Data from: Sequence capture versus restriction site associated DNA sequencing for shallow systematics
Harvey, Michael G. et al. (2016), Data from: Sequence capture versus restriction site associated DNA sequencing for shallow systematics, v2, Dryad, Dataset, https://doi.org/10.5061/dryad.604b8
Sequence capture and restriction site associated DNA sequencing (RAD-Seq) are two genomic enrichment strategies for applying next-generation sequencing technologies to systematics studies. At shallow timescales, such as within species, RAD-Seq has been widely adopted among researchers, although there has been little discussion of the potential limitations and benefits of RAD-Seq and sequence capture. We discuss a series of issues that may impact the utility of sequence capture and RAD-Seq data for shallow systematics in non-model species.
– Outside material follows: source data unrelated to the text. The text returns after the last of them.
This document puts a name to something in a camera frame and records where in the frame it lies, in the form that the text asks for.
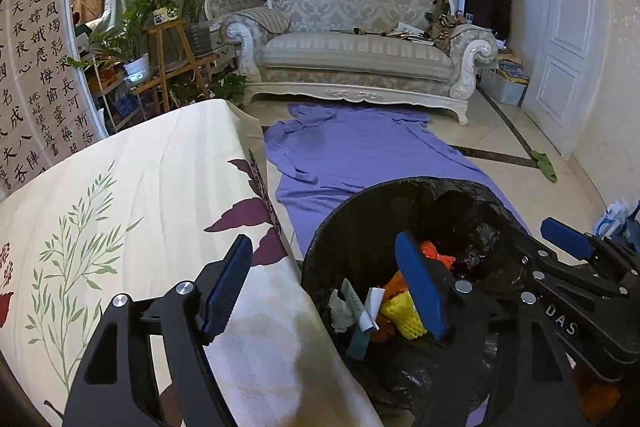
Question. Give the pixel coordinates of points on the blue-white sneakers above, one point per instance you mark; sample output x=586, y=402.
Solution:
x=611, y=219

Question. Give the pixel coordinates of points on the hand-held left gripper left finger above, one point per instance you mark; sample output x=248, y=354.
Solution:
x=227, y=292

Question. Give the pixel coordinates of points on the yellow foam fruit net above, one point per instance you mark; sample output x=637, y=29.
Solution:
x=400, y=314

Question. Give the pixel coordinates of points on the wooden plant stand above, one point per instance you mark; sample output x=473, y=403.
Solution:
x=172, y=57

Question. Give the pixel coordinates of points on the grey paper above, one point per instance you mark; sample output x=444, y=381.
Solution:
x=345, y=312

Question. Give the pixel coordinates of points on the brown patterned cloth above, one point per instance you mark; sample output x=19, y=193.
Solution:
x=446, y=32

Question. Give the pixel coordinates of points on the white paper roll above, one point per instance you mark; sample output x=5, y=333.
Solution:
x=370, y=307

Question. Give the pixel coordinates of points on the red-orange foam fruit net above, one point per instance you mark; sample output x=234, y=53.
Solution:
x=437, y=254

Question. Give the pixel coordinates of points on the dark covered screen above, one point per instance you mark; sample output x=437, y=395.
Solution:
x=487, y=9

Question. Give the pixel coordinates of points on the stack of yellow-blue cloths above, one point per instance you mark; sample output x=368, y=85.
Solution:
x=510, y=67

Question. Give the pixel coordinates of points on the grey plastic storage box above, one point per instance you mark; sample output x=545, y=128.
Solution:
x=502, y=91

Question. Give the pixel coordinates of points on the small bushy potted plant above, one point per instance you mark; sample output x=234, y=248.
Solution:
x=227, y=88

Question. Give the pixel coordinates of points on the white carved sofa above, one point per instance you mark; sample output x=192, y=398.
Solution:
x=350, y=52

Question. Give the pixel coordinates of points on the calligraphy wall scroll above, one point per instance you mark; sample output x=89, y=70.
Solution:
x=40, y=57

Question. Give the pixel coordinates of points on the green slippers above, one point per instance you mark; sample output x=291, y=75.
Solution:
x=544, y=167

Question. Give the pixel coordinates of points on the white drawer cabinet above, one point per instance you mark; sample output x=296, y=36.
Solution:
x=225, y=49

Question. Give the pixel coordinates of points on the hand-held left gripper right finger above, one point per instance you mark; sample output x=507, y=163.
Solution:
x=422, y=292

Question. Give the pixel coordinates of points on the leafy plant in white pot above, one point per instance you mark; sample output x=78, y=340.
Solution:
x=136, y=68

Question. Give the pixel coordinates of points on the translucent orange plastic wrapper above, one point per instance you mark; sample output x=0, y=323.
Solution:
x=395, y=284

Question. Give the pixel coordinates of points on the purple floor cloth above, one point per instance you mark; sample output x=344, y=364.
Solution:
x=360, y=147

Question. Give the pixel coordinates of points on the striped cushion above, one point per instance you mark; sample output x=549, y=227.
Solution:
x=270, y=20

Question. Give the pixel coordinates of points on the teal strip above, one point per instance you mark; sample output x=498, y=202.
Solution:
x=357, y=344

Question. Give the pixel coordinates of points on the black-bagged trash bin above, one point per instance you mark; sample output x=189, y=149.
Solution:
x=380, y=212

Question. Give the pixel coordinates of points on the black stick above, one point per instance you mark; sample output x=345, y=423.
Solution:
x=362, y=31

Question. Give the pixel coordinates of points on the white panel door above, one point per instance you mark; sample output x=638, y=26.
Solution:
x=565, y=47

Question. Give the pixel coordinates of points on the floral cream tablecloth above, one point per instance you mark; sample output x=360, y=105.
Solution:
x=150, y=167

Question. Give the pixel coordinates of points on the pile of papers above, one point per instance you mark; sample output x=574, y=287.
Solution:
x=410, y=32

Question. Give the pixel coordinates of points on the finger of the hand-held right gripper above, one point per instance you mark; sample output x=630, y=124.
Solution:
x=565, y=235
x=550, y=264

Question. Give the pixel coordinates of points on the orange snack bag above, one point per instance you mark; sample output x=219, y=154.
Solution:
x=384, y=334
We review prior studies that used both methods, and investigate differences between the methods by re-analyzing existing RAD-Seq and sequence capture datasets from a Neotropical bird (Xenops minutus). We suggest that the strengths of RAD-Seq datasets for shallow systematics are the wide dispersion of markers across the genome, the relative ease and cost of laboratory work, the deep coverage and read overlap at recovered loci, and the high overall information that results. Sequence capture's benefits include flexibility and repeatability in the genomic regions targeted, success using low-quality samples, more straightforward read orthology assessment, and higher per-locus information content. The utility of a method in systematics, however, rests not only on its performance within a study, but on the comparability of datasets and inferences with those of prior work. In RAD-Seq datasets, comparability is compromised by low overlap of orthologous markers across species and the sensitivity of genetic diversity in a dataset to an interaction between the level of natural heterozygosity in the samples examined and the parameters used for orthology assessment. In contrast, sequence capture of conserved genomic regions permits interrogation of the same loci across divergent species, which is preferable for maintaining comparability among datasets and studies for the purpose of drawing general conclusions about the impact of historical processes across biotas. We argue that sequence capture should be given greater attention as a method of obtaining data for studies in shallow systematics and comparative phylogeography.